Profezie azzeccate

Sentite questa storia. Nel 1966 un giornalista milanese accetta la sfida della bizzarra teoria sulla possibilità di essere ibernati, ovvero congelati, in attesa di «rinvenire», vivi, di lì ad alcuni decenni. Lui si fa congelare, e addio presente. Viene risvegliato 40 anni dopo, e si ritrova stranito nei primi anni Duemila. Sempre a Milano, dove vede moltissime cose nuove, strabilianti. Le serate liriche alla Scala sono rimaste: però il nostro scopre che in alcune parti canore difficili degli «ingegneri della voce» sostituiscono i cantanti con gorgheggi artificiali. Il risultato non è male: «La stagione scaligera si è inaugurata con un Rigoletto interpretato, nelle parti di rilievo, da alcuni celebri “cantanti artificiali”. E devo ammettere che il Duca di Mantova, incarnato sulla scena dall’americano Fred Saratoga e vocalizzato dall’ingegner Tullio Cantele, mi ha letteralmente sbalordito».
C’è di più. Il giornalista redivivo scopre che in campo musicale si è addirittura cominciato a «comporre musica meccanica prodotta da calcolatori elettronici programmati a seguire un certo canone estetico». Con risultati dubbi, però: «Si era pensato che la macchina, per la rapidità fulminea nel ricercare tutte le combinazioni possibili, potesse dimostrare una fantasia straordinaria. In effetti si otteneva una gran varietà di motivi, ma senza una vera unità compositiva e soprattutto senza ombra di palpito umano». Ditemi voi se questa non è, pari pari, la profezia dell’intelligenza artificiale. Voi direte: ecco un giochino astuto di un autore che, fingendo di essere nel 1966 ma ben vivo oggi, profetizza quello che già sa. E no, invece. A scrivere quel racconto così profetico («Cronache del Duemila») fu, proprio nel 1966, il grande Dino Buzzati. Il quale non poteva certo immaginare che di lì a 50 anni l’umanità avrebbe trafficato attorno a una intelligenza artificiale. Poteva solo inventarlo, con quello strano fiuto del futuro che talvolta hanno gli scrittori acuti.

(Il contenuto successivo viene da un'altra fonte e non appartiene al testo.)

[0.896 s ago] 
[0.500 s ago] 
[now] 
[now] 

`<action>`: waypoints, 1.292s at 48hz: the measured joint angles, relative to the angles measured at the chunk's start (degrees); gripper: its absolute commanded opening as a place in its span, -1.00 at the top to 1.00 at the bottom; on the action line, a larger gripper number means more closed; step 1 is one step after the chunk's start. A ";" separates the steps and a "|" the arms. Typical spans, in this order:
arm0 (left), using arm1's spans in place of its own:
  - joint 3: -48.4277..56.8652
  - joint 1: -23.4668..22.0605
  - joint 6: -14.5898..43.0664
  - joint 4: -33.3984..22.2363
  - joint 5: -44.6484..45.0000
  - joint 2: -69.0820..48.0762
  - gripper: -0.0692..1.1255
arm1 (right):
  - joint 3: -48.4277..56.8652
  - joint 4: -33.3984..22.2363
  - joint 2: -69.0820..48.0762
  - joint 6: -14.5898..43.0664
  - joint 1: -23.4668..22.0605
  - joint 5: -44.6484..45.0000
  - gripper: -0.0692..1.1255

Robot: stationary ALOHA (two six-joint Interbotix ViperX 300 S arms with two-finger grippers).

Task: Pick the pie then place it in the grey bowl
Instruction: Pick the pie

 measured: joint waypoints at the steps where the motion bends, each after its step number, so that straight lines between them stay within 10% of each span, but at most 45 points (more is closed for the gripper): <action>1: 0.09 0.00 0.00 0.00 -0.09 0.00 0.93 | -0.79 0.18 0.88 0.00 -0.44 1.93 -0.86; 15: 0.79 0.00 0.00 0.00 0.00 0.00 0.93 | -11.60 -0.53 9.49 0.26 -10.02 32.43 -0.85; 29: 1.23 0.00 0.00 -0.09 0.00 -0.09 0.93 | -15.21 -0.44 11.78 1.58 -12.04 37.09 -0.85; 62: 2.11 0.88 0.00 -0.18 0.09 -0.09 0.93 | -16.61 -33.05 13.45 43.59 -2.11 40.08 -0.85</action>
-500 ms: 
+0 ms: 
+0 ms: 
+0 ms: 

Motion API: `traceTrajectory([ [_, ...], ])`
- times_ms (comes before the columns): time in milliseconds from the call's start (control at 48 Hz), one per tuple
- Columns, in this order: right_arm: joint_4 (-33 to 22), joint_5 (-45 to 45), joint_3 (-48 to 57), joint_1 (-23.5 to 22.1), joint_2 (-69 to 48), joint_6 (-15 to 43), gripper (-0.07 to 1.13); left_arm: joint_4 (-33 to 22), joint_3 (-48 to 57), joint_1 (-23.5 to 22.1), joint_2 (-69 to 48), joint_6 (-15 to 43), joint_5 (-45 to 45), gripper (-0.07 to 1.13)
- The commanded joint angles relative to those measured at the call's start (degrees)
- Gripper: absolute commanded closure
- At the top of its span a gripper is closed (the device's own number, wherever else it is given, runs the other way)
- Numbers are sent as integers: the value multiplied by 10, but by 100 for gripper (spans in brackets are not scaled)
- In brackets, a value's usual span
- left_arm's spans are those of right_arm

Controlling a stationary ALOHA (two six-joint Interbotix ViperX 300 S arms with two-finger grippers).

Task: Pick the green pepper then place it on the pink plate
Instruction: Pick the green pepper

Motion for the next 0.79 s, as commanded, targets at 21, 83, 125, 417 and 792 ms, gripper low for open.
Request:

Sempre in quel racconto Buzzati scopre che durante spettacoli ed eventi spesso si percepisce «un diffuso brusio, come un cicaleccio sottovoce diffuso in tutta la sala». Incuriosito, scopre che «si tratta di un malcostume diffuso a Milano da pochi mesi, in seguito all’invasione di certi telefoni-televisori tascabili, coi quali è possibile parlare e vedersi entro un raggio di circa trenta chilometri. Una moda diventata una sorta di frenesia. Le donne passano intere giornate a chiacchierare e a spettegolare con le amiche fornite anch’esse di “teletini”. È un inconveniente noiosissimo, che ha provocato già molte proteste. Comunque, qualche provvedimento dovrà pur essere preso». Nel 1966 c’erano i telefoni fissi e la tv era arrivata da appena un decennio: nessuno avrebbe potuto allora prevedere l’invenzione degli smartphone. La premonizione di Buzzati ha dell’incredibile, anche se lo scrittore non osa immaginare videochiamate planetarie e si limita a un «ragionevole» raggio di trenta chilometri… Ma quello che soprattutto colpisce e fa pensare a una genialità intuitiva di ordine morale è che Buzzati non si limita nel 1966 a inventare intelligenza artificiale e smartphone con mezzo secolo di anticipo. Lui ha aggiunto, accanto alla meraviglia per il progresso tecnologico immaginato, anche l’intuizione dei rischi impliciti. E così per l’intelligenza artificiale dice che manca l’essenziale, ovvero il «palpito umano». E per l’invasione del chiacchiericcio generalizzato da smartphone, ne intuisce gli eccessi fino a dire che «qualche provvedimento dovrà pur essere preso». Aveva previsto tutto, presagendo anche gli inevitabili dibattiti sulla meraviglia del progresso tecnologico e sugli inquietanti effetti degli abusi. Ci siamo dentro in pieno. «Scongelata», la prosa vivida di Buzzati ci è contemporanea.